Tip of the Week #234: Pass by Value, by Pointer, or by Reference?

Originally posted as TotW #234 on August 29, 2024

Updated 2024-09-30

Overview

Many programming languages, such as Java and Python, always access objects via references, and functions that accept objects get their own reference to the caller’s object. Others, such as C and Go, allow you to explicitly specify pointers to objects. C++ further allows you to choose whether to pass by value, giving the called function a copy of the argument, or to pass by reference, giving the called function access to the caller’s object. This tip will illustrate the various ways input-only function parameters are passed in C++ and provide recommendations and caveats.

When we talk about passing by value, we explicitly mean that the language ensures that the scope of the function call has an exclusive copy of its argument[^elision]. Reassigning a new value to this variable does not mutate the corresponding object in the caller’s scope. However, invoking the argument’s methods may still mutate its underlying state.

Meanwhile, when we talk about passing by reference, we effectively bring the object from the caller’s scope into the current function’s scope, and reassignment will mutate the underlying object.
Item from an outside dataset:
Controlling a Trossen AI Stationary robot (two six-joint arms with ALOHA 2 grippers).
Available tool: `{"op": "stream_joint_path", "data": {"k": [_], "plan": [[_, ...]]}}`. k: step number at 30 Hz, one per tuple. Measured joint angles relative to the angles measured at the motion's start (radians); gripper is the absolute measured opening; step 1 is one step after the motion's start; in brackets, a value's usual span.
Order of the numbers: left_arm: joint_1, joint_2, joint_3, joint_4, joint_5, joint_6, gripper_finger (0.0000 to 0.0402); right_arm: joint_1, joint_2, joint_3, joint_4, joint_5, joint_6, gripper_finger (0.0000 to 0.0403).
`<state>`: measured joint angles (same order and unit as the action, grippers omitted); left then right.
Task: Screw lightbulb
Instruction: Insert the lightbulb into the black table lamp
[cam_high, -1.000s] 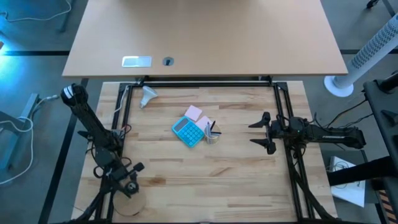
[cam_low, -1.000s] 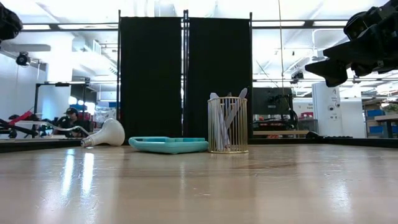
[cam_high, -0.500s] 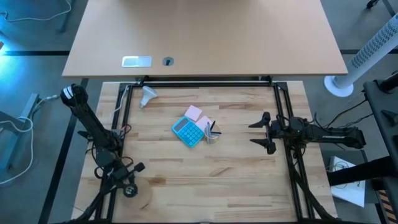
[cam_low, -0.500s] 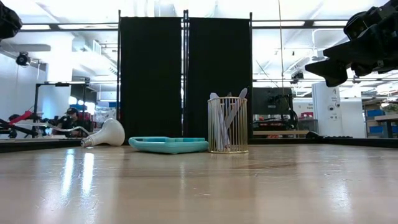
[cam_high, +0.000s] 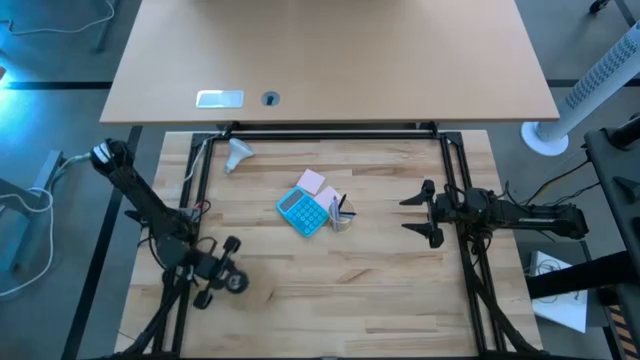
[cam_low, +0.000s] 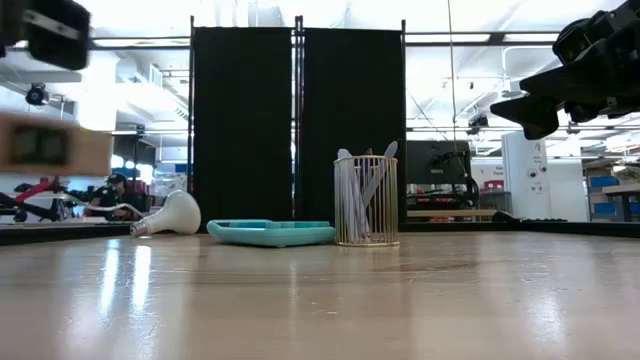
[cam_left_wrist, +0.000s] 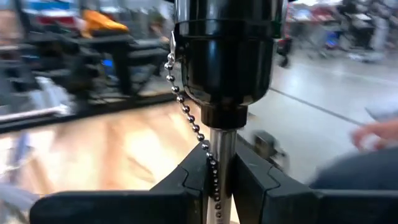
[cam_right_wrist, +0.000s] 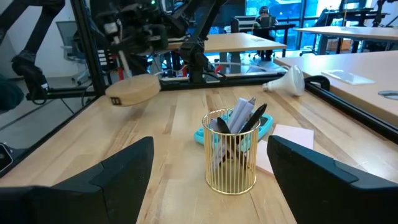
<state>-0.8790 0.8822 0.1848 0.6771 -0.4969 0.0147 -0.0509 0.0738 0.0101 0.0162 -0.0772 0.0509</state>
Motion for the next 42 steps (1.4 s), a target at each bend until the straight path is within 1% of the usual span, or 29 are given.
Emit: {"op": "stream_joint_path", "data": {"k": [3, 7, 11, 13, 15, 16, 18, 20, 25, 29, 31, 35, 38, 40, 42], "plan": [[0.106, 0.001, -0.001, 0.026, -0.002, -0.001, 0.0039, 0.000, 0.000, 0.000, 0.000, 0.000, 0.000, 0.0309], [0.272, 0.001, -0.002, -0.003, -0.003, -0.036, 0.0037, 0.000, 0.000, 0.000, 0.000, 0.000, 0.000, 0.0309], [0.413, -0.005, -0.001, -0.098, -0.003, -0.049, 0.0037, 0.000, 0.000, 0.000, 0.000, 0.000, 0.000, 0.0309], [0.469, -0.012, 0.013, -0.180, 0.006, -0.068, 0.0037, 0.000, 0.000, 0.000, 0.000, 0.000, 0.000, 0.0309], [0.508, -0.026, 0.027, -0.259, 0.034, -0.091, 0.0037, 0.000, 0.000, 0.000, 0.000, 0.000, 0.000, 0.0309], [0.522, -0.040, 0.031, -0.294, 0.065, -0.099, 0.0037, 0.000, 0.000, 0.000, 0.000, 0.000, 0.000, 0.0309], [0.538, -0.077, 0.031, -0.327, 0.121, -0.107, 0.0037, 0.000, 0.000, 0.000, 0.000, 0.000, 0.000, 0.0309], [0.546, -0.130, 0.030, -0.337, 0.128, -0.103, 0.0037, 0.000, 0.000, 0.000, 0.000, 0.000, 0.000, 0.0309], [0.564, -0.267, 0.007, -0.341, 0.047, -0.096, 0.0037, 0.000, 0.000, 0.000, 0.000, 0.000, 0.000, 0.0309], [0.565, -0.336, -0.022, -0.338, -0.033, -0.114, 0.0037, 0.000, 0.000, 0.000, 0.000, 0.000, 0.000, 0.0309], [0.565, -0.340, -0.038, -0.332, -0.039, -0.138, 0.0037, 0.000, 0.000, 0.000, 0.000, 0.000, -0.026, 0.0309], [0.565, -0.309, -0.103, -0.229, -0.037, -0.203, 0.0037, 0.000, 0.000, 0.000, 0.001, 0.000, -0.274, 0.0309], [0.565, -0.263, -0.174, -0.114, -0.041, -0.246, 0.0037, 0.000, 0.000, 0.000, 0.003, 0.002, -0.406, 0.0309], [0.563, -0.234, -0.169, -0.100, -0.060, -0.248, 0.0037, 0.000, 0.000, 0.000, 0.019, 0.022, -0.457, 0.0309], [0.561, -0.203, -0.167, -0.065, -0.057, -0.210, 0.0037, -0.001, -0.001, 0.000, 0.030, 0.030, -0.507, 0.0309]]}}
Passing by pointer has some similarities to passing by reference, yet is technically a special case of pass-by-value, as the pointer itself is a value that corresponds to the address of the underlying object (or a null pointer, which refers to no object at all).

Consider the following:

void AddOneToValue(int x) {
  ++x;
}

void AddOneToReference(int& x) {
  ++x;
}

// Here, the pointer points at a "pointee"; we're adding one to the
// pointed-at object.
void AddOneToPointee(int* x) {
  ++*x;
}

...

int x = 5;
AddOneToValue(x);
// x is still 5.
AddOneToReference(x);
// x is now 6.
AddOneToPointee(&x);
// x is now 7.

As a result, when writing functions in C++, the language makes us consider how to pass parameters – should we pass by value, by pointer, by reference (if so, which kind)?

Why Do We Care About Passing by Value?

The astute reader might wonder what the issues are with always passing by reference. First off, having unnecessary const T& (e.g., Add(const int& a, const int& b)) adds visual clutter.

Second, in C++, as mentioned above, a reference is largely syntactic sugar for a pointer[^const_ref], with the associated overhead of a memory lookup when we want to use it unless the compiler is able to optimize that away. By passing small types by value, we can pass them in registers instead of needing to store them on the stack.

// Passing a small value by value, the compiler can avoid a stack allocation and
// pass it in a register.
int foo = 5;
Bar(foo);

// However, passing a small value by reference requires `foo` to be copied
// ("spilled") to the stack since you can't take the address of a register.
int foo = 5;
Bar(&foo);

Of course, if the variable is already on the stack or heap (e.g., it’s part of an array) then this concern is irrelevant, but we should still prefer to pass by value to avoid some cache misses and memory pressure if it’s already loaded in a register.

Regardless, references can further introduce concerns regarding aliasing[^aliasing] – since the function does not have an exclusive copy of the object, we have no guarantees that the object will remain unchanged throughout the lifetime of the function, even if we have a reference-to-const (which is only a promise that we will not mutate it through that particular parameter).

Why Do We Care About Passing by Reference?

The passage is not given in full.